Born in Minneapolis, Nelson attended Washburn High School and began competing in middle distance events there. He broke the school record for the mile run and was ranked fifth nationally as a high school runner in 1964. He graduated that year (later being inducted into the school's hall of fame) and went on to study at St. Cloud State University. He competed collegiately for the St. Cloud State Huskies in NAIA competitions. He was the team's captain in both track and field and cross country and won seven titles and 12 All-American honours during his four years representing the institution. He was inducted into the St. Cloud Hall of Fame in 1983, featuring in the second group of athletes to be given the honour.

At the Drake Relays, he won both the three-mile and six-mile races three times consecutively from 1966 to 1968. The 1967 season was the peak of Nelson's career. He won the Amateur Athletic Union six-mile title then completed a 5000 meters/10,000 meters track double at the 1967 World Student Games. He repeated this feat at the 1967 Pan American Games in Winnipeg, becoming the second man to complete the long-distance double after Argentina's Osvaldo Suárez.

Nelson made his Olympic debut in the 10,000 m at the 1968 Summer Olympics in Mexico City. He was not used to the hot conditions or altitude and his performance suffered as a result. In spite of being ranked eighth in the world for that event, he finished in 28th place with a time of 31:40.2 minutes. Although, he had not performed well, he was pleased to have represented his country at the competition.

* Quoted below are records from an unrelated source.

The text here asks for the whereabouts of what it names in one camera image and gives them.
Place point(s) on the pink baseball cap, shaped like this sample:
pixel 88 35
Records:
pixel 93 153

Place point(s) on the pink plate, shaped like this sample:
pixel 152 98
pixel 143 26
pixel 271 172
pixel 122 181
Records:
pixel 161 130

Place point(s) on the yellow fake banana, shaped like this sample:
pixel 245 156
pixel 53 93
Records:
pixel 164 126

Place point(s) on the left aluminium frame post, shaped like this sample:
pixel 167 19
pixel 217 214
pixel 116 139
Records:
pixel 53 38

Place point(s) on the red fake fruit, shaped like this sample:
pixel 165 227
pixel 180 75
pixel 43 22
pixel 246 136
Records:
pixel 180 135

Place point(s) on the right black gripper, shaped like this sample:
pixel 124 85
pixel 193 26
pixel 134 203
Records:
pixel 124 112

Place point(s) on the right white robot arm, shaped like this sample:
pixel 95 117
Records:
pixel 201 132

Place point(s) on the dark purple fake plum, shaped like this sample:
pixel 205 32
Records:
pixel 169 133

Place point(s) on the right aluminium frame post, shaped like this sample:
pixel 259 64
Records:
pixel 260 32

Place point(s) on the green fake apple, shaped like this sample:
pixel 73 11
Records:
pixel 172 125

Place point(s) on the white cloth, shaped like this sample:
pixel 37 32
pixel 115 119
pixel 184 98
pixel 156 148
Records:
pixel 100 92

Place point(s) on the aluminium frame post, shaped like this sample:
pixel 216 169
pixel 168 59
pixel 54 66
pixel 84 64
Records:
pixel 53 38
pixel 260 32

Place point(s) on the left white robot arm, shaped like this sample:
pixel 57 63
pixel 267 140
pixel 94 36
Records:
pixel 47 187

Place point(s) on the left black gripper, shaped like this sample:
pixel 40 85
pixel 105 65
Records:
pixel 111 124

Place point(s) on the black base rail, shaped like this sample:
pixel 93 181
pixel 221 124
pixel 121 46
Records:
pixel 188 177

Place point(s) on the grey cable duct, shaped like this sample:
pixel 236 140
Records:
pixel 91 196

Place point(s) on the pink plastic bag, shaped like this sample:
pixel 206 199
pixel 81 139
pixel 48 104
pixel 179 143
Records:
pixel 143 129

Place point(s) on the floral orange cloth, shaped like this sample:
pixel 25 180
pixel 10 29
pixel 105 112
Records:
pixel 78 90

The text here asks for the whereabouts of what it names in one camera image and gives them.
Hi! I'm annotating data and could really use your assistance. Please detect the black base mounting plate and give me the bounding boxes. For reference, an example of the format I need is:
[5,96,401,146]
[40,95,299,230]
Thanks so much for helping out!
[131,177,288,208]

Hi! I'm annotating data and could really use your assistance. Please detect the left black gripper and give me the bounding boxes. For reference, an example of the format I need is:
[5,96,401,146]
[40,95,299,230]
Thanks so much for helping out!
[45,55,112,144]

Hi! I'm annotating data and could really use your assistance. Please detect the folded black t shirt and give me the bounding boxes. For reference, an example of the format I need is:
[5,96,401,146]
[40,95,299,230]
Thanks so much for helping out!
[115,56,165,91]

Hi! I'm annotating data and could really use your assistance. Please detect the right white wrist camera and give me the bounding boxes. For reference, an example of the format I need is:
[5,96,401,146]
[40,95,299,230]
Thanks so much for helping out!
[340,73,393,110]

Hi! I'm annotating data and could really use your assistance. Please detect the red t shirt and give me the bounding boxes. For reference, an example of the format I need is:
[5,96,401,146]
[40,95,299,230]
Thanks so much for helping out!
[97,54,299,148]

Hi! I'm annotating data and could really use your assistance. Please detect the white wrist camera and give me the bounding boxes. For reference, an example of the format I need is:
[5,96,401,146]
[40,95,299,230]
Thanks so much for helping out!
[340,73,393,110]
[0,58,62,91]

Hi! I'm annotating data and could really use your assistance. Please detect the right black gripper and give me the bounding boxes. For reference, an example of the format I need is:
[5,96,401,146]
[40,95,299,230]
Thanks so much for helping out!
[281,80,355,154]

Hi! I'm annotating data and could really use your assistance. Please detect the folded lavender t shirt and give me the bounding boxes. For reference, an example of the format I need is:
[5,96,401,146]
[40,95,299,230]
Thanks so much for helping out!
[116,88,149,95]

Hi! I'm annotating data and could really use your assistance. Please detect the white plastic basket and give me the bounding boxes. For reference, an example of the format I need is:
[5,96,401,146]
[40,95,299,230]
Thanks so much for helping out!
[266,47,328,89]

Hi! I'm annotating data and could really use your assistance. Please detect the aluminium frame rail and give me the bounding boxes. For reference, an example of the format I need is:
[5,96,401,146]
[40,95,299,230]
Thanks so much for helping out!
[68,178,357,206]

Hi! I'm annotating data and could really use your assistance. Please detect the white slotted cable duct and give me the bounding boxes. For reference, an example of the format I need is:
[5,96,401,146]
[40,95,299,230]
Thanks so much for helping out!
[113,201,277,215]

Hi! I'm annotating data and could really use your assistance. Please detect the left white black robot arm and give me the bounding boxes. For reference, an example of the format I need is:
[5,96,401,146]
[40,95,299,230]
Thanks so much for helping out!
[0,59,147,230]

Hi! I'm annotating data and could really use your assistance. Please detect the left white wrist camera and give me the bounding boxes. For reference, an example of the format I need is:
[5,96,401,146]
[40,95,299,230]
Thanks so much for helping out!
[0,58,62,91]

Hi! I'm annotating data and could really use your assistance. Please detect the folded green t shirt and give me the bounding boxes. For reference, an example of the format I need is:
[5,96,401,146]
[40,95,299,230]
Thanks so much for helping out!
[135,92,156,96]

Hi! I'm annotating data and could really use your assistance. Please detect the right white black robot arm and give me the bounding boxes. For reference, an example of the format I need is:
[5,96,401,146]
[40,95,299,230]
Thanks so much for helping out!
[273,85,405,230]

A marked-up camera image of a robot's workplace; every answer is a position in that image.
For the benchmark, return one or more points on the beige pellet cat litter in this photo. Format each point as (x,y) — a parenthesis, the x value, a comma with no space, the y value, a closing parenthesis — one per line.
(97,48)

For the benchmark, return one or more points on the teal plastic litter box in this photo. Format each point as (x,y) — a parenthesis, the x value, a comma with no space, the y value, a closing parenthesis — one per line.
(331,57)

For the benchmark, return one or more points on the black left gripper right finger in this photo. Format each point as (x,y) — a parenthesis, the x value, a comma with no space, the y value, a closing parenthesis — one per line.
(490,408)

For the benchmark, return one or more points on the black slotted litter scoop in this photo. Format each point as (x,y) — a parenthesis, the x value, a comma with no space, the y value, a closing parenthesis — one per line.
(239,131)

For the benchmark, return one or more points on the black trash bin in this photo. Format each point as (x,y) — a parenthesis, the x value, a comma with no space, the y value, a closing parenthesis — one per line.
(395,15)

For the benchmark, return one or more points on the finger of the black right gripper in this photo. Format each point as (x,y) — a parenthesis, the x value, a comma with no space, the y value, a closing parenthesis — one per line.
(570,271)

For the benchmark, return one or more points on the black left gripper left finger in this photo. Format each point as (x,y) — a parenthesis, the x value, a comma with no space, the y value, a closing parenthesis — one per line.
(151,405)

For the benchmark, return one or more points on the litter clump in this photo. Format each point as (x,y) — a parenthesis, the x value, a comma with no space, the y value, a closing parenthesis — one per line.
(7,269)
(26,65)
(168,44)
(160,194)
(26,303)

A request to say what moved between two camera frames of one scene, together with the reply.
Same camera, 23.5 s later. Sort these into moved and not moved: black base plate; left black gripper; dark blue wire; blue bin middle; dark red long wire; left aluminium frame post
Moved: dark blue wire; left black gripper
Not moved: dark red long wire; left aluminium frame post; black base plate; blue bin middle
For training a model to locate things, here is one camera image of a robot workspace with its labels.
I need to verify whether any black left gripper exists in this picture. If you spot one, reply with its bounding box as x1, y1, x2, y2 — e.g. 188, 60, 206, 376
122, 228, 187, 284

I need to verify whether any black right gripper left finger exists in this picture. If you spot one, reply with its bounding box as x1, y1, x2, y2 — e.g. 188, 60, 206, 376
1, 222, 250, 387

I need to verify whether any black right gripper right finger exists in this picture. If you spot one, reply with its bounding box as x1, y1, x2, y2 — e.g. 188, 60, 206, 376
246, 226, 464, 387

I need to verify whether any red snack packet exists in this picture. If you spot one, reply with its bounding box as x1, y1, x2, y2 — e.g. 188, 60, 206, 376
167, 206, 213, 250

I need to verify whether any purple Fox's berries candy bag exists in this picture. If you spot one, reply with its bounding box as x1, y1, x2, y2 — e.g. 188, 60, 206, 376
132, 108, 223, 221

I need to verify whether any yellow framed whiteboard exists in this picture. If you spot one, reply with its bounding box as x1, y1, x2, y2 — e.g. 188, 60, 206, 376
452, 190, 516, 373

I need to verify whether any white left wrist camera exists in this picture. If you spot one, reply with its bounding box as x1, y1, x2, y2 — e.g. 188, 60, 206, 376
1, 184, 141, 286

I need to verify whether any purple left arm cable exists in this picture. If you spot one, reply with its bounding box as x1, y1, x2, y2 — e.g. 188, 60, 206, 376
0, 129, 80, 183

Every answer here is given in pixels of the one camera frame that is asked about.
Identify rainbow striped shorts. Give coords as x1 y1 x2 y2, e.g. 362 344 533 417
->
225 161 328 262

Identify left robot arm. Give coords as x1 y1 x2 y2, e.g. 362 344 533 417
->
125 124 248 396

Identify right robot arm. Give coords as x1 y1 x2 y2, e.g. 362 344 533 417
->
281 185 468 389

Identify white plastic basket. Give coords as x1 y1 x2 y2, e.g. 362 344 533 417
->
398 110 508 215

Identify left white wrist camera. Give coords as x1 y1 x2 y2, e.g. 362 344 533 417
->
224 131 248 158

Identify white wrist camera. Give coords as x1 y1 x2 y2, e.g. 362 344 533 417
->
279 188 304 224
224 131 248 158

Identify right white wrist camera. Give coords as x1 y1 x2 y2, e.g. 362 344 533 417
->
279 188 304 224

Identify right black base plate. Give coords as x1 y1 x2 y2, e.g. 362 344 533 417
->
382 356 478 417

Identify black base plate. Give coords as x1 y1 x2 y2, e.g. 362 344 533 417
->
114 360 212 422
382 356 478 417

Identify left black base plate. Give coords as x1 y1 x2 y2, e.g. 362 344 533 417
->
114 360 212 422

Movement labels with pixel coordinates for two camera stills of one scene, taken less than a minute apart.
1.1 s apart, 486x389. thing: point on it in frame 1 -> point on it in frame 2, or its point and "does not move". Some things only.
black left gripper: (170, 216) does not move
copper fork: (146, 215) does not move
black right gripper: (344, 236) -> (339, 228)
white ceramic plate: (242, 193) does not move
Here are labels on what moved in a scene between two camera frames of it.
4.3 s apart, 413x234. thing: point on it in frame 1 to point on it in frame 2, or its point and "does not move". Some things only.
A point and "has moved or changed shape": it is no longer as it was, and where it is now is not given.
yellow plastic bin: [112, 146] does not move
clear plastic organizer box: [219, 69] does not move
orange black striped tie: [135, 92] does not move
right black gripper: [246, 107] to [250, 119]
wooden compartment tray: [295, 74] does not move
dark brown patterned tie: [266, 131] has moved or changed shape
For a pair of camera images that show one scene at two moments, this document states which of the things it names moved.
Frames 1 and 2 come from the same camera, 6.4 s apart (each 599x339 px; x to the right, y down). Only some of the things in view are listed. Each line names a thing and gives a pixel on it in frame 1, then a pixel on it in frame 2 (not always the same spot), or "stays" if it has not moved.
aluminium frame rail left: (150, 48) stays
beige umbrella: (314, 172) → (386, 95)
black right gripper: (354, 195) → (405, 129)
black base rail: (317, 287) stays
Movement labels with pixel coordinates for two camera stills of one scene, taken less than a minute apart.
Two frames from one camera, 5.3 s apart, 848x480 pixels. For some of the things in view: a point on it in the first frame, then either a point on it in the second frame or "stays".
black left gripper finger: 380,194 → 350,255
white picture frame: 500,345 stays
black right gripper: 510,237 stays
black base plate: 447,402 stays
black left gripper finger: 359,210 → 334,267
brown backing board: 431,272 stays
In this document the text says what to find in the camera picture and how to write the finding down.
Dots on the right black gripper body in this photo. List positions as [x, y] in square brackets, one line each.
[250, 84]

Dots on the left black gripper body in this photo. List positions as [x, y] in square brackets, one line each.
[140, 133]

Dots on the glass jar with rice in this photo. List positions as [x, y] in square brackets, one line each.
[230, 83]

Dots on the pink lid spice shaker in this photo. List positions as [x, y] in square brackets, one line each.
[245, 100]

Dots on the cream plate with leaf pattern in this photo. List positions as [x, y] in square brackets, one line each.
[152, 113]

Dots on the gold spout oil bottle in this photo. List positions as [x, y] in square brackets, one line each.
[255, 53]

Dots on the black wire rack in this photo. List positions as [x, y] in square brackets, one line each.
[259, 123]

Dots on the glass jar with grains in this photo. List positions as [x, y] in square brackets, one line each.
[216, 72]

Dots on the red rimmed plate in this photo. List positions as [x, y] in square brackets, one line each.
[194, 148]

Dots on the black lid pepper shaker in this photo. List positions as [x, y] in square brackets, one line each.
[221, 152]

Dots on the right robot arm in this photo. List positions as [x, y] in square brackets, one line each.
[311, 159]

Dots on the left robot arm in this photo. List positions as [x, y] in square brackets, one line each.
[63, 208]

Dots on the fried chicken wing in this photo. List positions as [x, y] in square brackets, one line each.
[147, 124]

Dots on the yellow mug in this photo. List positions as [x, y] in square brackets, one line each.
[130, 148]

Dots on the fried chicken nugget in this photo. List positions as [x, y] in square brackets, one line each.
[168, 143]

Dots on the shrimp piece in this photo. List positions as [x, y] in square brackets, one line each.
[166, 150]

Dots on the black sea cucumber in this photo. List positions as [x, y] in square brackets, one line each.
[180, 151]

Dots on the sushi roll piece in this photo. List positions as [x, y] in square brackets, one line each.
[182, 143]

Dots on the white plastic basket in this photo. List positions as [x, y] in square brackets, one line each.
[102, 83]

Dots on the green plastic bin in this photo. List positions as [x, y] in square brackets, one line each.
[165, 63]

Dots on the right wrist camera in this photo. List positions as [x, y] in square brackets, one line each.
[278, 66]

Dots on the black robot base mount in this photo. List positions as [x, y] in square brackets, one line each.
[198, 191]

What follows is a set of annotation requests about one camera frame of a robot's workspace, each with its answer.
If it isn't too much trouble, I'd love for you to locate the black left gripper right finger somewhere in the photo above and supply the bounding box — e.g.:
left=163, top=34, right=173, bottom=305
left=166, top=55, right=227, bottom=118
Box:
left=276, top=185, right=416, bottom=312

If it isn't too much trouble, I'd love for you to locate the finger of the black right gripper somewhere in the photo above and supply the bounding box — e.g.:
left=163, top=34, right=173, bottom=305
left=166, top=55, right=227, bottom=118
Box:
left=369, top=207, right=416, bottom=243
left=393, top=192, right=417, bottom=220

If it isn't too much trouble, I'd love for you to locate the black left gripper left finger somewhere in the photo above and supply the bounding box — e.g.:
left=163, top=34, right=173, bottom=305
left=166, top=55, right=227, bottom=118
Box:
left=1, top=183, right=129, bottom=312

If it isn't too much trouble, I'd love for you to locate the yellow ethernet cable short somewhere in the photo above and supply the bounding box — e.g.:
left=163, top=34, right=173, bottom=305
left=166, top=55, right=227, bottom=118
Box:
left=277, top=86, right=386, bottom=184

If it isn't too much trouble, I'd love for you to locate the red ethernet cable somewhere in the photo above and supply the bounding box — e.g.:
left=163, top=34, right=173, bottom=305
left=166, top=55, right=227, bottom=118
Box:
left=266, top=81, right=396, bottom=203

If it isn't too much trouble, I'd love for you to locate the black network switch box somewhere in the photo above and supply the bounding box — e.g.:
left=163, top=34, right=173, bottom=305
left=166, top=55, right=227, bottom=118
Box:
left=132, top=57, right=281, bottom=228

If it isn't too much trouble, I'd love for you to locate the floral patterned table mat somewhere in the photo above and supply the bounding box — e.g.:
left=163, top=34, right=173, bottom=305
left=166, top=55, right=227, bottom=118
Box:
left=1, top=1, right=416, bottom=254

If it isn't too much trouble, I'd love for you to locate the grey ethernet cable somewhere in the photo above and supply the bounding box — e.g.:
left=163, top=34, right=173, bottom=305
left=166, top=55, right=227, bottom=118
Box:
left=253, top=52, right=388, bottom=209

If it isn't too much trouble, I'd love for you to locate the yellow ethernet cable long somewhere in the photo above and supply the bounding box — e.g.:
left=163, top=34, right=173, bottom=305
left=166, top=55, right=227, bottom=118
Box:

Nelson returned to his studies at St. Cloud State in 1969, but the year after he suffered a serious back injury due to heavy lifting and the surgery that followed impaired his running ability. He made his last international appearance in 1971 and retired thereafter, although he continued running for pleasure. Nelson has retired from his job as a health teacher, although he still substitute teaches. He is now a para-profesional at South View Middle School in Edina, MN.